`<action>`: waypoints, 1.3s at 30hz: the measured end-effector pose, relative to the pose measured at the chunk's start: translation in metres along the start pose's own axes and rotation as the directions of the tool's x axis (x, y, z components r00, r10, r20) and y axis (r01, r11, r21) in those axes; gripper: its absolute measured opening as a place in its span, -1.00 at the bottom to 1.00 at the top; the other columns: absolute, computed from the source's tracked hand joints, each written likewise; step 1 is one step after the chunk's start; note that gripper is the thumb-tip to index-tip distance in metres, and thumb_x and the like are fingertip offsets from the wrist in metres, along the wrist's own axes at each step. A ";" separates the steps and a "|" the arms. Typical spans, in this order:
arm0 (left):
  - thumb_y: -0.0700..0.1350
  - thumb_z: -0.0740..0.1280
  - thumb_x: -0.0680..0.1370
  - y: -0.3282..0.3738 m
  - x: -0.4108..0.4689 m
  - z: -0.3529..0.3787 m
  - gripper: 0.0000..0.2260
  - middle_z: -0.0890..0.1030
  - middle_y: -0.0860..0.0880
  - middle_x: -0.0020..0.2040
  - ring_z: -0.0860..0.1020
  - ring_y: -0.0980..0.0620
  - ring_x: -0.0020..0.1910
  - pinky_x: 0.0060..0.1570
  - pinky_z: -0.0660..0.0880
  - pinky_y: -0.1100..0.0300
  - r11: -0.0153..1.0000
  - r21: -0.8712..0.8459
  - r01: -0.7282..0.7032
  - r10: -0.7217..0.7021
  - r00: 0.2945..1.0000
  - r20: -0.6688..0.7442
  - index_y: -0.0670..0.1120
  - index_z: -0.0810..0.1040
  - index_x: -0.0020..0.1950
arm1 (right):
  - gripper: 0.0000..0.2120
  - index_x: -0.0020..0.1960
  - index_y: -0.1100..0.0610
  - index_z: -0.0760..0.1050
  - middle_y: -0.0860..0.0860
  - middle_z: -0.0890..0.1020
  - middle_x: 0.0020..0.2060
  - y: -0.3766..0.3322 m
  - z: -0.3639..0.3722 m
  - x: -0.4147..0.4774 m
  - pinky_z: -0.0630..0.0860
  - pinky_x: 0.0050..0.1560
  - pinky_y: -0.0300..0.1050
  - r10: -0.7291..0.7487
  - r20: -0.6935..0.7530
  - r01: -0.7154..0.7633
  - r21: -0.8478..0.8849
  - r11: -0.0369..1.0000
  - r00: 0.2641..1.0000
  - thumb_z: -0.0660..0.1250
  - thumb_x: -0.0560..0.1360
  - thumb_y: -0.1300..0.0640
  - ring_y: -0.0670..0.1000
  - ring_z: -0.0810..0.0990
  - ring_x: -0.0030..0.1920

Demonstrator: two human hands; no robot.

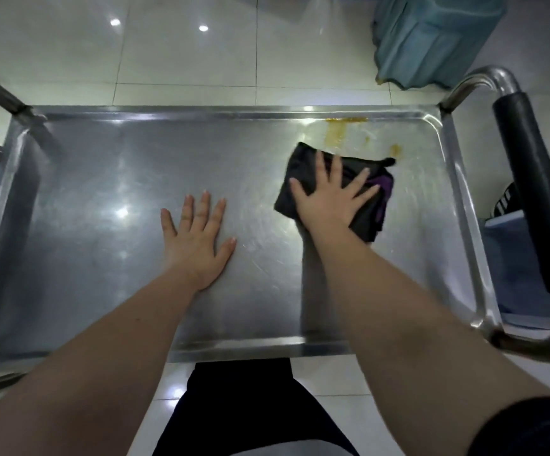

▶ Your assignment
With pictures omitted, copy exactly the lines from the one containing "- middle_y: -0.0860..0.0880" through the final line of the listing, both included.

▶ Response
  - middle_y: -0.0860..0.0880
  - middle_x: -0.0020..0.2040
  - ring_z: -0.0860..0.1020
  - ring_y: -0.0980..0.0620
  - ring_x: -0.0020..0.1910
  - pinky_x: 0.0060..0.1570
  - pinky_z: -0.0660..0.0880
  - pinky_y: -0.1100..0.0300
  - r11: -0.0153..1.0000
  - r21: -0.8712..0.8459
  - r01: -0.7282..0.7032
  - r10: -0.7217..0.7021
  - r00: 0.2945..1.0000
  - r20: -0.6688..0.7442
  - index_y: -0.0670..0.1120
  - index_z: -0.0810..0.1040
  - index_x: -0.0020..0.1950
arm1 (right):
  - gripper: 0.0000..0.2120
  - index_x: -0.0020..0.1960
  - index_y: -0.1100..0.0610
  - index_z: -0.0760..0.1050
  - middle_y: -0.0860..0.0860
  - middle_z: -0.0890..0.1020
  - middle_x: 0.0020..0.2060
  - y: -0.3766..0.3322 m
  - z: -0.3639..0.3722 m
  - x: -0.4147..0.4774 m
  - pinky_z: -0.0630..0.0860
  - pinky_x: 0.0050..0.1560
  - pinky_y: -0.0300..0.1050
  - r10: -0.7291..0.7487
  - r20: -0.6935..0.7530
  - r01: -0.7154..0.7633
  - r21: -0.8478..0.8849
  - r11: -0.0369..1.0000
  - r00: 0.2641..1.0000
  - thumb_z: -0.0660..0.1250
  - thumb_x: -0.0560..0.1360
  - thumb_y: -0.1300..0.0640
  - ring_y: -0.0670..0.1000
  - ring_z: -0.0810..0.0990
  - ring_x: -0.0030..0.1920

Demonstrator: two human hands; no robot.

This exercise calls for no further output.